Khmer OD: Help
Help
This page contains a list of topics that are related to typing and searching for words. If you like to contact us, please use this contact page. If you are new to Khmer Unicode typing, see this tutorial: How to Type Khmer Unicode (PDF).
This site provides three features that can assist the searching:
- Full Text Search: search for any words found in the definition or compound words. Don't forget to use this if you cannot seem to find the word you are looking for.
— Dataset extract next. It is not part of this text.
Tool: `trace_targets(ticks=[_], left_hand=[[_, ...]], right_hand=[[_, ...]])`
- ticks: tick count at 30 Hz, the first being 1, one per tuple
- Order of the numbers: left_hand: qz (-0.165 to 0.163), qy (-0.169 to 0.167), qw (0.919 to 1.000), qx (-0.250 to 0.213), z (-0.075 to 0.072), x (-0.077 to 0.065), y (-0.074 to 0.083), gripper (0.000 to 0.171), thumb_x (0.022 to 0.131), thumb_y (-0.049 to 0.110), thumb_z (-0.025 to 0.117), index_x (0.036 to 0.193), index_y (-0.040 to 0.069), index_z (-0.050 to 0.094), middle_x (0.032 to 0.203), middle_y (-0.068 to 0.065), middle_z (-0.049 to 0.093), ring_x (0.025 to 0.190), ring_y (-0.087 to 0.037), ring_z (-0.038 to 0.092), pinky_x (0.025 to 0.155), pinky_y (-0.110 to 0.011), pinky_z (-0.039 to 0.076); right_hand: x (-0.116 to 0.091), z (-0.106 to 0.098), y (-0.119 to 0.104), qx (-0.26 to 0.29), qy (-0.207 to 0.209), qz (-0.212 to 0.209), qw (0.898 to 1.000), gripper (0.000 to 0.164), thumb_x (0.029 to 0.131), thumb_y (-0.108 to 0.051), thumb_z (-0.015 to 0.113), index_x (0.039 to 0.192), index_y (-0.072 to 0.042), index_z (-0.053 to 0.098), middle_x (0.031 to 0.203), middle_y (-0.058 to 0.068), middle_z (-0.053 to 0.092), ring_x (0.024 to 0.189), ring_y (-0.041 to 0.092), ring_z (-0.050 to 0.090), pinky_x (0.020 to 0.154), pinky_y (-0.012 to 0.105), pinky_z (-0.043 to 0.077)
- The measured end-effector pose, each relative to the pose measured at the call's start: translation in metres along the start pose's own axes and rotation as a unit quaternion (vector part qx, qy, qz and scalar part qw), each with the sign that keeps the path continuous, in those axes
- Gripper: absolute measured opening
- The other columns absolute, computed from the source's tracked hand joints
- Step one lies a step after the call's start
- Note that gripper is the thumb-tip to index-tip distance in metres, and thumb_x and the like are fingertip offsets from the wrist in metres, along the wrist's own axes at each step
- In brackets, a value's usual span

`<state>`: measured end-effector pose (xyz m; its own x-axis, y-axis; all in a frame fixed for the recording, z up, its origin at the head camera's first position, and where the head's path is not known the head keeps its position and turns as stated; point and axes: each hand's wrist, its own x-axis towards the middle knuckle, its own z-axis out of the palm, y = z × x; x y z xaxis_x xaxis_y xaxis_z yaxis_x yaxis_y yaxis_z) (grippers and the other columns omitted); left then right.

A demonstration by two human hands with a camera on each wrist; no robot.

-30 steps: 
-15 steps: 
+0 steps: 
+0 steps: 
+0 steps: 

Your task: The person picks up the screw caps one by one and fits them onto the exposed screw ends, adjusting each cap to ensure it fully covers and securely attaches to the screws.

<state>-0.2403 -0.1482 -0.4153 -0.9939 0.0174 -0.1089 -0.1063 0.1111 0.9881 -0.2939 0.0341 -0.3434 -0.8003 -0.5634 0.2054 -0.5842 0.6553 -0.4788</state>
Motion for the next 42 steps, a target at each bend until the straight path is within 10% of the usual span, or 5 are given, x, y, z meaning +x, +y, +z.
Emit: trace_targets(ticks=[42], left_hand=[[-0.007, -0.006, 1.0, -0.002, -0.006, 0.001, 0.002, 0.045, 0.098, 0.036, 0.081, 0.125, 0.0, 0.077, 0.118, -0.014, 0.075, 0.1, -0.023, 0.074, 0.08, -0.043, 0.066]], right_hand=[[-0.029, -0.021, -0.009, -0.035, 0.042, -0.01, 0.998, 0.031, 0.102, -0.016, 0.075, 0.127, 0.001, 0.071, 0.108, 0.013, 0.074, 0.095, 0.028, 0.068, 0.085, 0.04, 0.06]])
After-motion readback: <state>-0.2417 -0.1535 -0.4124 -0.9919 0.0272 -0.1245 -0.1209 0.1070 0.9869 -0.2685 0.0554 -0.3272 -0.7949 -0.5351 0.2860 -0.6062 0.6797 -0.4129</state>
- Auto Complete: as you are typing in the search box, it displays suggested words from the dictionaries.
- Spell checking based on dictionary words to suggest a correct spelling -- known as "Did you mean x?"
Typing Order
The typing order of characters is important for searching. Many times, words may appear identical on screen but they were typed differently. There should be only one correct way to encode a word otherwise searching will be too complex if not possible. Below is the rule from the PDF above:
Rule: Consonant + Coeng Consonant(s) + Consonant-shifter + Vowel + sign(s)
Here are some tips:
- Order of subscripts (Coeng Consonants) and Consonant-shifter Example:
- ម៊្ហែត (ម+៊+្ហ+ែ+ត) vs ម្ហ៊ែត(ម+្ហ+៊+ែ+ត -- Incorrect)
- Order of subscripts example (No clear rule which of the subscripts should go first):
- សំស្ក្រឹត vs. សំស្រ្កឹត (look identical but prefer: សំ+ស+្ក+្រ+ឹ+ត not សំ+ស+្រ+្ក+ឹ+ត
- ចង្ក្រាន : ច+ង+្ក+្រ+ា+ន (Notice: ្ក is before ្រ)
- Inconsistencies: ហ្រ្វ័ង (ហ+្រ + ្វ + ... for Chuon Nath) vs ហ្វ្រ័ង (ហ+្វ+្រ+... for Headley)
Hint: use auto complete to help finding the word or use "Start with" search option.
Typing with subscript ដ and ត ([ជើង ត] and [ជើង ដ])
Since both subscript ដ and ត look the same (្ដ), they required extra knowledge about the spelling. Example:- ម្តង vs ម្ដង (They looks the same but the correct typing is: ម+្+ដ+ង)
- អន្តរ (ជើង ត)
- ប្រតិបត្តិ (ជើង ត)
Please note that in Headley dictionary, the subscripts entered as [ជើង ត] for these type of subscripts. This is incorrect so you need to change your query accordingly to see them. We may make corrections in the future.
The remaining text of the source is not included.